I don't know what happened but my laptop battery is swollen like Li-poly batteries do if they get damaged. I haven't done anything out of the ordinary! This is annoying because I'm going to end up buying a new battery I predict.


----------



## wraith (Feb 8, 2007)

Since you're Mac Book Pro should still be under the 1yr Apple Care warranty, I think they'l replace that battery for you. It's obvioulsy defective.


----------



## DeltaMac (Feb 8, 2007)

second opinion: I agree with wraith! You can get that battery replaced under warranty.


----------



## eric2006 (Feb 8, 2007)

similar problem here:
http://macosx.com/forums/hardware-peripherals/291375-bulging-battery-spastic-trackpad.html


----------



## Giaguara (Feb 9, 2007)

Hey Heli,

Where do you live? I think it's best to have them have a look at an Apple store or an authorized service provider, or call AppleCare. If you have to call them it will also be good if you have some pictures so you can show them if requested. Swollen batteries should be taken seriously.


----------



## eric2006 (Feb 9, 2007)

Do note use that battery. Take it out of the computer, and use the computer plugged in. If you can't take it out, don't use the computer.


----------



## indapino22 (Feb 12, 2007)

im going to be buying a macbook pro in the next day or so...how often do the batteries swell up? and is this something that should make me reconsider my plans to purchase a macbook pro?


----------



## eric2006 (Feb 12, 2007)

No, this is a relatively isolated event as far as I know. Defects happen, and you're covered for a year automatically.


----------



## indapino22 (Feb 12, 2007)

yes defects happen..but i dont want a laptop to blow up my crotch, macbook pro is covered for a year automatically but im not!

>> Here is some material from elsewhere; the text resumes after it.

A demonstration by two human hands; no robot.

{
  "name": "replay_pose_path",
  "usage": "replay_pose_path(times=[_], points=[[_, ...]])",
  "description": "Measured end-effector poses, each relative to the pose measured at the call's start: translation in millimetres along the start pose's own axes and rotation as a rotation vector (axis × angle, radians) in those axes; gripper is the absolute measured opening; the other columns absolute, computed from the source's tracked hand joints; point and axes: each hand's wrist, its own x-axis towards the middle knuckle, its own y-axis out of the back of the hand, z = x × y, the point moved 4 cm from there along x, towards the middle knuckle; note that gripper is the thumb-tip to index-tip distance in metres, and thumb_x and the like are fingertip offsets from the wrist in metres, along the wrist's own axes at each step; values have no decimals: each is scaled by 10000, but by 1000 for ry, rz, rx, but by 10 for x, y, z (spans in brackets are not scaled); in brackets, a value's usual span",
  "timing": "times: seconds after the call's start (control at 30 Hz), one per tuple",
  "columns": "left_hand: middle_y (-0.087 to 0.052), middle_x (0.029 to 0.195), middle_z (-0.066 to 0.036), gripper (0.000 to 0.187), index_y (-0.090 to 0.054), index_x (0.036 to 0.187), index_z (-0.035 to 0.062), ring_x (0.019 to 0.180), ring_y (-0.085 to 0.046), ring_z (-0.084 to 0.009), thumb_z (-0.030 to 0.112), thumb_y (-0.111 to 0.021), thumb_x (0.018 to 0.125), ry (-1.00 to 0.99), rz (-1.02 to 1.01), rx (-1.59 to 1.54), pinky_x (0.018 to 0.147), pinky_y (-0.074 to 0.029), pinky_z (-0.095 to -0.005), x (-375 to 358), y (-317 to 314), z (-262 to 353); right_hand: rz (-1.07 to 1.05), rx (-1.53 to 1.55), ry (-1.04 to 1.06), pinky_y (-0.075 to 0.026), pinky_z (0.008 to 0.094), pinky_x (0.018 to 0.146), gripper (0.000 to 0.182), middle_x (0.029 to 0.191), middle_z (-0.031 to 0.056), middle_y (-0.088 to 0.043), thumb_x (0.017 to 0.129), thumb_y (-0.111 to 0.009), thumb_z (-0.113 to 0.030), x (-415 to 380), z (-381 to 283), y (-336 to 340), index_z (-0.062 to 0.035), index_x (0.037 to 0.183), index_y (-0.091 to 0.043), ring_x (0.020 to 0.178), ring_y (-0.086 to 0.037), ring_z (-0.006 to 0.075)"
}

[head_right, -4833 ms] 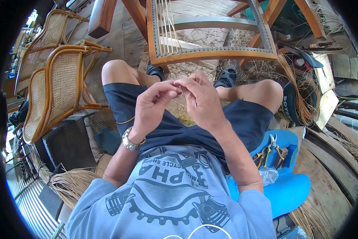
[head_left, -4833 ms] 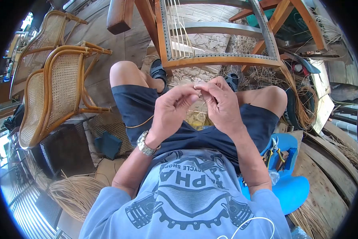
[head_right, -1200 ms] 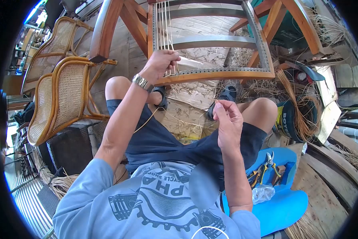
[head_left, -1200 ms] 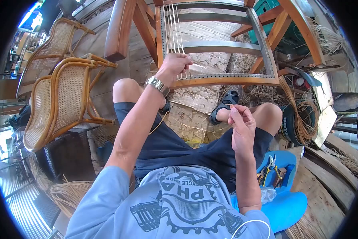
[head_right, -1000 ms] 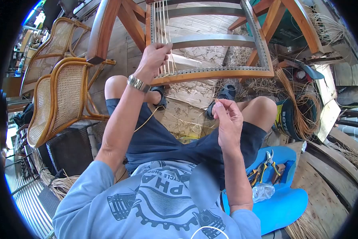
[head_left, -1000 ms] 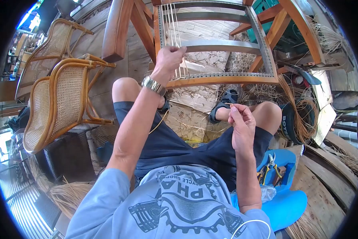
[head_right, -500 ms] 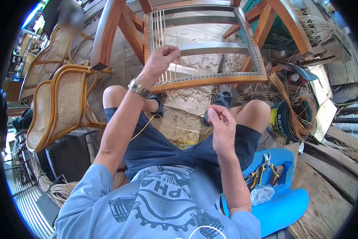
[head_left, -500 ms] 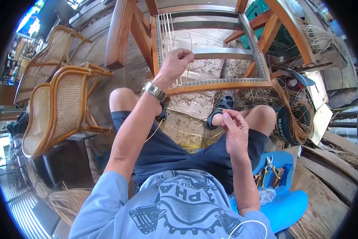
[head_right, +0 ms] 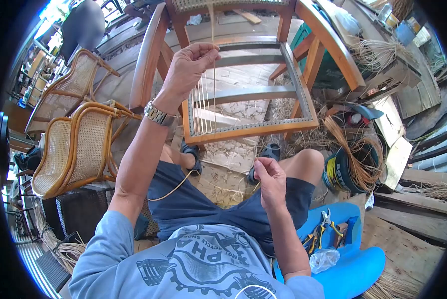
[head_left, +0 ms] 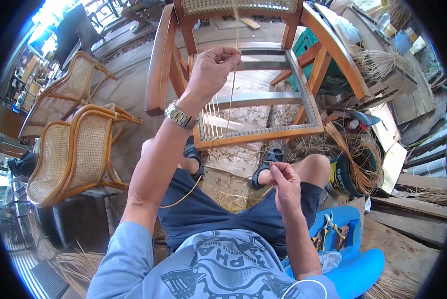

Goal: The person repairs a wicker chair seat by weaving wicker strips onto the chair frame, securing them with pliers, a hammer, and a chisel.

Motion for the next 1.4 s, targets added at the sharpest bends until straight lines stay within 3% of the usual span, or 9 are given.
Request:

as for it being an isolated event, is there a way to find out the build date of the thread starters macbook pro? and what dates i should look out for


----------



## eric2006 (Feb 12, 2007)

Actually, you wouldn't want to check the laptop, check the battery. Apple has recalled some defects:
https://support.apple.com/macbookpro15/batteryexchange/


----------



## indapino22 (Feb 12, 2007)

cool thanks!  thats the first thing im going to check upon recieveing my macbookpro


----------